FREETOS + NUS high throput application crash the BLE stack without error

CONFIGURACION:

NRF52 + SDK15 + SD132 + FREERTOS + NUS.

I have a task sending many packages to a central. I'm having an aboslutly aleatory behaviour:

- At some time (could be seconds or minutes) the tramsmition stops and I start to get NRF_ERROR_RESOURCES. Next, the device is disconnected but I don't get the BLE_GAP_EVT_DISCONNECTED or BLE_GATTC_EVT_TIMEOUT events in the ble event handler.

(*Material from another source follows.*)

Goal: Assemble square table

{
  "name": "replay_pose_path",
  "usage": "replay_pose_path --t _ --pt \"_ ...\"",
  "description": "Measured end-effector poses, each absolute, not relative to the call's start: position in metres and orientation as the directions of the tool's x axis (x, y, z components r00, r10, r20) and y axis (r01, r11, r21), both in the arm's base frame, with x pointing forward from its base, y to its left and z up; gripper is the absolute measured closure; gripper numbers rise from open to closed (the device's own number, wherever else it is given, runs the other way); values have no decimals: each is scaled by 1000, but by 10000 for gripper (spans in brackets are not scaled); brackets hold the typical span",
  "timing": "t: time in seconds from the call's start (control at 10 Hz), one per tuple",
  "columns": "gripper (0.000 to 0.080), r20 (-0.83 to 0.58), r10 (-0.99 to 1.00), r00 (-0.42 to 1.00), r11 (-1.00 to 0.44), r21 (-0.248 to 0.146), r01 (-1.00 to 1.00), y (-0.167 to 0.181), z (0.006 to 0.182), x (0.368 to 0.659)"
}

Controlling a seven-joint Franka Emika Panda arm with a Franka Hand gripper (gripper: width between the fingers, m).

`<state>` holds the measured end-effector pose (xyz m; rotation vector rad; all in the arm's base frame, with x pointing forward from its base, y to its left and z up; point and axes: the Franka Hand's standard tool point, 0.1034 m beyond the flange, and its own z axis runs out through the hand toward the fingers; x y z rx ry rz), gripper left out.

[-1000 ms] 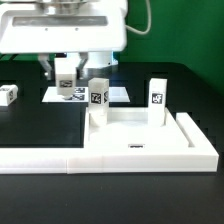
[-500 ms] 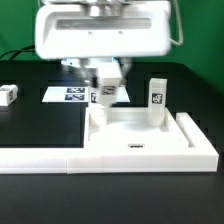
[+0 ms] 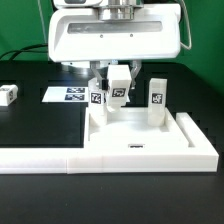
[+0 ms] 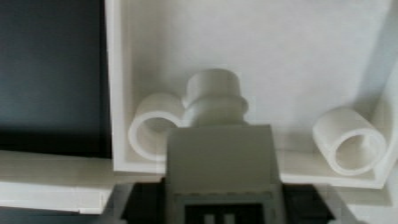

-Besides the device desappears in the scan, I have had tryed to restart advertising without succed.

- I'm not receving any error in the peer, and the program is still running correctly, but it looks like the SD is not responding anymore.

- I have tried a lot of debbuging strategies and different configuration without succed, the only temporaly solution was a NVIC_system_restart with a timeout in the comunication task.

Could you give me a clue of what could be happening? Update the sdk could be a solution for this problem?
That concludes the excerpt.